→ **Assigned task**
Search the material below for the string "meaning" and copy each line where it appears.

→ **Listed entries**
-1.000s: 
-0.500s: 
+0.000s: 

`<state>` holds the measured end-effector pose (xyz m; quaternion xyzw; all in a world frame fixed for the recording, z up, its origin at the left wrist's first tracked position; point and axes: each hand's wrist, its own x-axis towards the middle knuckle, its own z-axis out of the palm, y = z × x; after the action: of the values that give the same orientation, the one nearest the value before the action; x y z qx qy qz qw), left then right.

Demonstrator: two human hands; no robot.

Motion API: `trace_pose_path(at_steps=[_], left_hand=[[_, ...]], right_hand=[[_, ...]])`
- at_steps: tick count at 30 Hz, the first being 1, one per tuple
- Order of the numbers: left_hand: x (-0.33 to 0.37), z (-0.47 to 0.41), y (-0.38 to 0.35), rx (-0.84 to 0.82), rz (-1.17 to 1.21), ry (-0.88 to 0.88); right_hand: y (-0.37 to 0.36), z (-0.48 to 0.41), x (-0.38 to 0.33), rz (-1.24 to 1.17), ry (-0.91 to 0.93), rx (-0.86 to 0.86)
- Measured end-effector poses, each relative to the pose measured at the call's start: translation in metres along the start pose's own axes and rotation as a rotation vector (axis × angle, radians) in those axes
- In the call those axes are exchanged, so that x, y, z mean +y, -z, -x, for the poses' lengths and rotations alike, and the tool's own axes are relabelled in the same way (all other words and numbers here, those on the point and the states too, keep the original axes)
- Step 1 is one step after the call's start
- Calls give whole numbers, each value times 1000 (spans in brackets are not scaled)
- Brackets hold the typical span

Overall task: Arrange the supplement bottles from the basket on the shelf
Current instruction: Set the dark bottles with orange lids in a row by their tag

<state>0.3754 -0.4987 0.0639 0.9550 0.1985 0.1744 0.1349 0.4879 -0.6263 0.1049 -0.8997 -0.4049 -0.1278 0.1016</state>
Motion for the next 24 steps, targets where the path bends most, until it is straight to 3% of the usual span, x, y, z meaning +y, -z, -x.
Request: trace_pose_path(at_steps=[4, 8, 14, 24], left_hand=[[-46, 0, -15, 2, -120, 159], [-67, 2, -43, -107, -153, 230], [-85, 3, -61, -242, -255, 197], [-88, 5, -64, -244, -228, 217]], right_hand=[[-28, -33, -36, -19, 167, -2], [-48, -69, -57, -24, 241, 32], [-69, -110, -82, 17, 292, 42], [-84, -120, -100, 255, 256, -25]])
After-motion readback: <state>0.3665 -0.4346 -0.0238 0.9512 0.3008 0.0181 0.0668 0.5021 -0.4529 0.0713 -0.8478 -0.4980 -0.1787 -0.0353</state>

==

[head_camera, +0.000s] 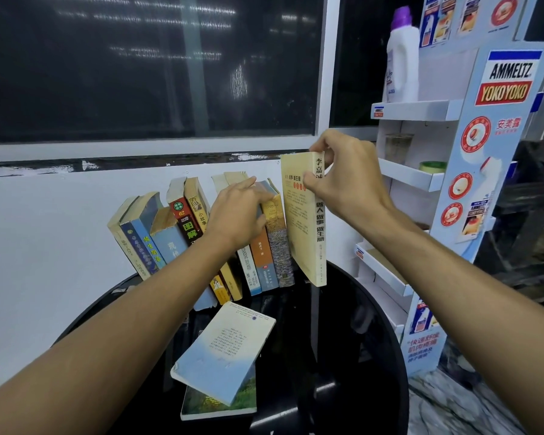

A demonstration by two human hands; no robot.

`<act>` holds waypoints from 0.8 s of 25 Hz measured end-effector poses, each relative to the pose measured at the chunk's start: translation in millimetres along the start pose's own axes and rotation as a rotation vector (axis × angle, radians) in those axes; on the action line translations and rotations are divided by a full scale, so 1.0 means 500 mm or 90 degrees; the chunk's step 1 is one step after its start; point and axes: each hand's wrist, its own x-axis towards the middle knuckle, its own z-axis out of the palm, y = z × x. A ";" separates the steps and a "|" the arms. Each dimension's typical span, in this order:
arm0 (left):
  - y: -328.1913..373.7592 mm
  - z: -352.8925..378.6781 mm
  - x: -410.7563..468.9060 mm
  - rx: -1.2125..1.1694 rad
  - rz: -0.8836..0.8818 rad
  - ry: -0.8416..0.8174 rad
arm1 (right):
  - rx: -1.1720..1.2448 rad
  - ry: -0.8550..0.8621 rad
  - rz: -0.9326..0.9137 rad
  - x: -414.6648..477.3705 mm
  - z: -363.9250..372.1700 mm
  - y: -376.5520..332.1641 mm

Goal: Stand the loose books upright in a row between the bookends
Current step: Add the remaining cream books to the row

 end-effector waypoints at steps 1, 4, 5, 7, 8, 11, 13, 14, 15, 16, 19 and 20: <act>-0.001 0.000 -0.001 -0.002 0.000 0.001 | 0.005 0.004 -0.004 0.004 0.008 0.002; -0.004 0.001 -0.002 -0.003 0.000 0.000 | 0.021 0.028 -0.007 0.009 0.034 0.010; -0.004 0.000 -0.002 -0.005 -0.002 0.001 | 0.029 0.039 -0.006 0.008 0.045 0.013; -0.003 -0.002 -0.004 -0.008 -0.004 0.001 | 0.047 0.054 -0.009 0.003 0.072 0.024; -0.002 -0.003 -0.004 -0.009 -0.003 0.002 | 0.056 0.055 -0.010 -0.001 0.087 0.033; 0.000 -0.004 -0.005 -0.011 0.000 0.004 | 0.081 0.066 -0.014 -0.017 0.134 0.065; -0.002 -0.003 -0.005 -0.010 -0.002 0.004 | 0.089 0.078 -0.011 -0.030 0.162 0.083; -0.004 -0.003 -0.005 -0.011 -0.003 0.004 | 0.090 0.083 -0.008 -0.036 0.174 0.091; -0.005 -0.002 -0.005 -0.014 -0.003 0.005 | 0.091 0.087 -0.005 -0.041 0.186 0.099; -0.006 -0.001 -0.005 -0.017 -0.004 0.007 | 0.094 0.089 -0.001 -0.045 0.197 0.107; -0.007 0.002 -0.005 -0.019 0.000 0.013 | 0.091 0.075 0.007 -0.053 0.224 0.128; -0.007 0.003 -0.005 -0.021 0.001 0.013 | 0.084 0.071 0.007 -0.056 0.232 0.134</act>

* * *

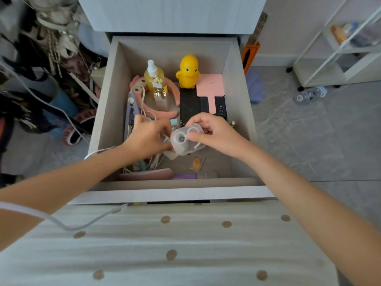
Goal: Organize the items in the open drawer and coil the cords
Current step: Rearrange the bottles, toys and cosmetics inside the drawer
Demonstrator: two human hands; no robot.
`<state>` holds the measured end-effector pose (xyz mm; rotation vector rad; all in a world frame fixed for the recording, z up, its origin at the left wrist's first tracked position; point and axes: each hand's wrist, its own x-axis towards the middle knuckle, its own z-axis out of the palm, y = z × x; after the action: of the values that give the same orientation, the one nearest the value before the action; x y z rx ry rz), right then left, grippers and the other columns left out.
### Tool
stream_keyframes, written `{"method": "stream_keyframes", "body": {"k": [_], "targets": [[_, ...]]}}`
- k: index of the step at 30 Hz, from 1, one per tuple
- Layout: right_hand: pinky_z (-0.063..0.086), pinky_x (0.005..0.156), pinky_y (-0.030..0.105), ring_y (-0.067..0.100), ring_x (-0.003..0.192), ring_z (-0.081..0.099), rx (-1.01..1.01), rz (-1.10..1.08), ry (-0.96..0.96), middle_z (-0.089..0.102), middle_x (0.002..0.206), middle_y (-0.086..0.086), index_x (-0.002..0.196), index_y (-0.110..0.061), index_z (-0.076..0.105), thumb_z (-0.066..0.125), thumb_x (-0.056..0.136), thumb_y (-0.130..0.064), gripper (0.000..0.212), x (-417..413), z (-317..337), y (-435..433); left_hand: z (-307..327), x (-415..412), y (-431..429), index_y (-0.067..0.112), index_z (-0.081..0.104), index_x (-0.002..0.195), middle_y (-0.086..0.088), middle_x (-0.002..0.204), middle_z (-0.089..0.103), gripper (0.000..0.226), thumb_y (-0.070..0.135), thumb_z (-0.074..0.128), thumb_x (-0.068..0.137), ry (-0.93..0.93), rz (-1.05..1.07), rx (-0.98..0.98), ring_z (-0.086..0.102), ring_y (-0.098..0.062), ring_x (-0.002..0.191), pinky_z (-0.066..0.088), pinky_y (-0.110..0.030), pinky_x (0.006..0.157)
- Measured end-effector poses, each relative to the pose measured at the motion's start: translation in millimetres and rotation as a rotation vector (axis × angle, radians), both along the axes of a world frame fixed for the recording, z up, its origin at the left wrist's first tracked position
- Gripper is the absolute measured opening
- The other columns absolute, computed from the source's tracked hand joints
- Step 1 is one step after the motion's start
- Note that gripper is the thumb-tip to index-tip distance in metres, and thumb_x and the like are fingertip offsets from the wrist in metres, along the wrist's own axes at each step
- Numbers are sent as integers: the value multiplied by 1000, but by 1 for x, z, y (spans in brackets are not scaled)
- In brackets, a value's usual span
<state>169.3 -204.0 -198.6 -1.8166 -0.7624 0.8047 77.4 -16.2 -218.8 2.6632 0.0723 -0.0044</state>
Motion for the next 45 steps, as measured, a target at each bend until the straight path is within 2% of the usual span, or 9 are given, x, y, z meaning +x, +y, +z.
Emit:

→ **Result of this task**
Motion for the next 24 steps, targets where the path bends most, until it is straight to 3% of the usual span, x, y, z meaning +y, -z, -x.
Motion for the next 45 steps, as measured, a target at each bend until the straight path is within 2% of the usual span, or 9 are given, x, y, z meaning +x, +y, +z.

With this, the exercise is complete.